Try it — Repeat the data exactly. Pictures are not part of the copy.

[Dataset records]
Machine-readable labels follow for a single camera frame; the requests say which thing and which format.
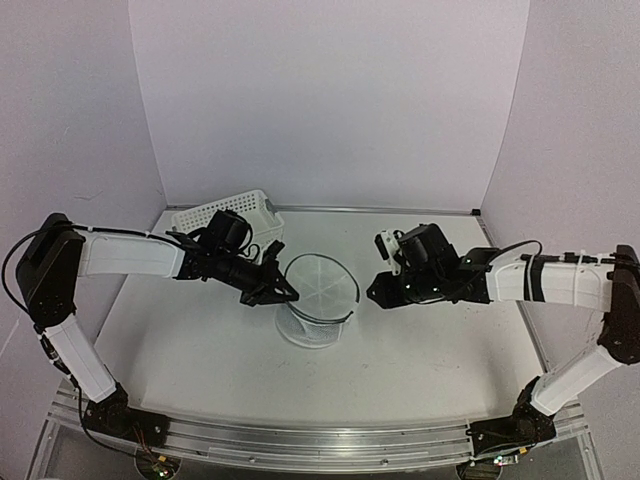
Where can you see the white mesh laundry bag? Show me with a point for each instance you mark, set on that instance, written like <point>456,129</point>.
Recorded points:
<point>329,296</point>

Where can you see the white perforated plastic basket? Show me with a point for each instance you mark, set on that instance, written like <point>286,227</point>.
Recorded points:
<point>254,206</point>

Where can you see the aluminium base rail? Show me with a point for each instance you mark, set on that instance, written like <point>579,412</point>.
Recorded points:
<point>454,448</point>

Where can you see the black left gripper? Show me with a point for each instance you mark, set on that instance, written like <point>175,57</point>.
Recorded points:
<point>270,278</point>

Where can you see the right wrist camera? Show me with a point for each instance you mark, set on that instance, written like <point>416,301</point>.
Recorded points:
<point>389,249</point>

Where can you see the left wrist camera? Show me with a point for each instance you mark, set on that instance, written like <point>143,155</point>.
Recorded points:
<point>273,250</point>

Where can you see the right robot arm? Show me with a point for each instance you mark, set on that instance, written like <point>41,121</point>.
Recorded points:
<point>424,268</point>

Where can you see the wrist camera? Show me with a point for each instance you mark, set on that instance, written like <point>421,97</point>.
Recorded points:
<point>389,249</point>
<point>273,250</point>

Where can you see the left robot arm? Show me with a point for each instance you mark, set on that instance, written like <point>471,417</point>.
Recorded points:
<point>55,257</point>

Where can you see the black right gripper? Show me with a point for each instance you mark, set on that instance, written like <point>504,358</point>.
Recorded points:
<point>382,288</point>

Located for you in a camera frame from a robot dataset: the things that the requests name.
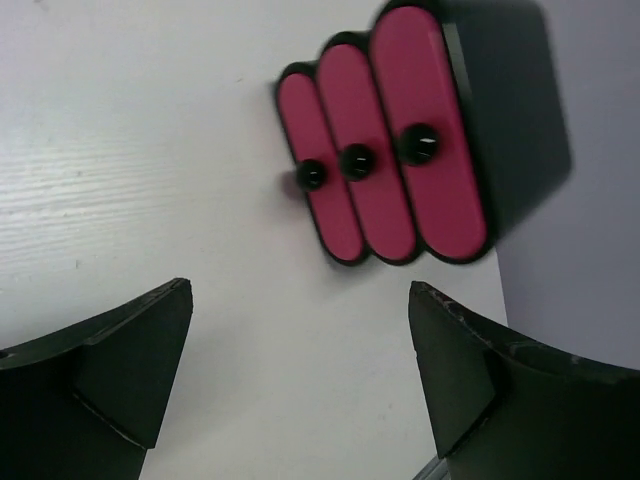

Answer to this problem —
Machine-readable labels follow for a single camera frame; the requests say which thing and which format.
Where can you see the white mesh laundry bag? Show me with a point for each instance you mark, set on that instance, written like <point>456,129</point>.
Recorded points:
<point>329,296</point>

Where can you see the white perforated plastic basket? Show me with a point for each instance you mark, set on that instance, written like <point>286,227</point>.
Recorded points:
<point>254,206</point>

Where can you see the aluminium base rail? Show me with a point for each instance you mark, set on that instance, written like <point>579,412</point>.
Recorded points:
<point>454,448</point>

Where can you see the black left gripper? Show me with a point for each instance you mark, set on that instance, written like <point>175,57</point>.
Recorded points:
<point>270,278</point>

Where can you see the right wrist camera? Show me with a point for each instance you mark, set on that instance, written like <point>416,301</point>.
Recorded points:
<point>389,249</point>

Where can you see the left wrist camera? Show me with a point for each instance you mark, set on that instance, written like <point>143,155</point>.
Recorded points:
<point>273,250</point>

Where can you see the right robot arm? Show me with a point for each instance you mark, set on that instance, written like <point>41,121</point>.
Recorded points:
<point>424,268</point>

Where can you see the wrist camera? Show me with a point for each instance you mark, set on that instance, written like <point>421,97</point>.
Recorded points:
<point>389,249</point>
<point>273,250</point>

Where can you see the left robot arm? Show me with a point for each instance you mark, set on that instance, written like <point>471,417</point>.
Recorded points:
<point>55,257</point>

Where can you see the black right gripper? Show me with a point for each instance you mark, set on that instance, written like <point>504,358</point>.
Recorded points:
<point>382,288</point>

Located for you in a camera frame from a robot dataset: the things that the requests name.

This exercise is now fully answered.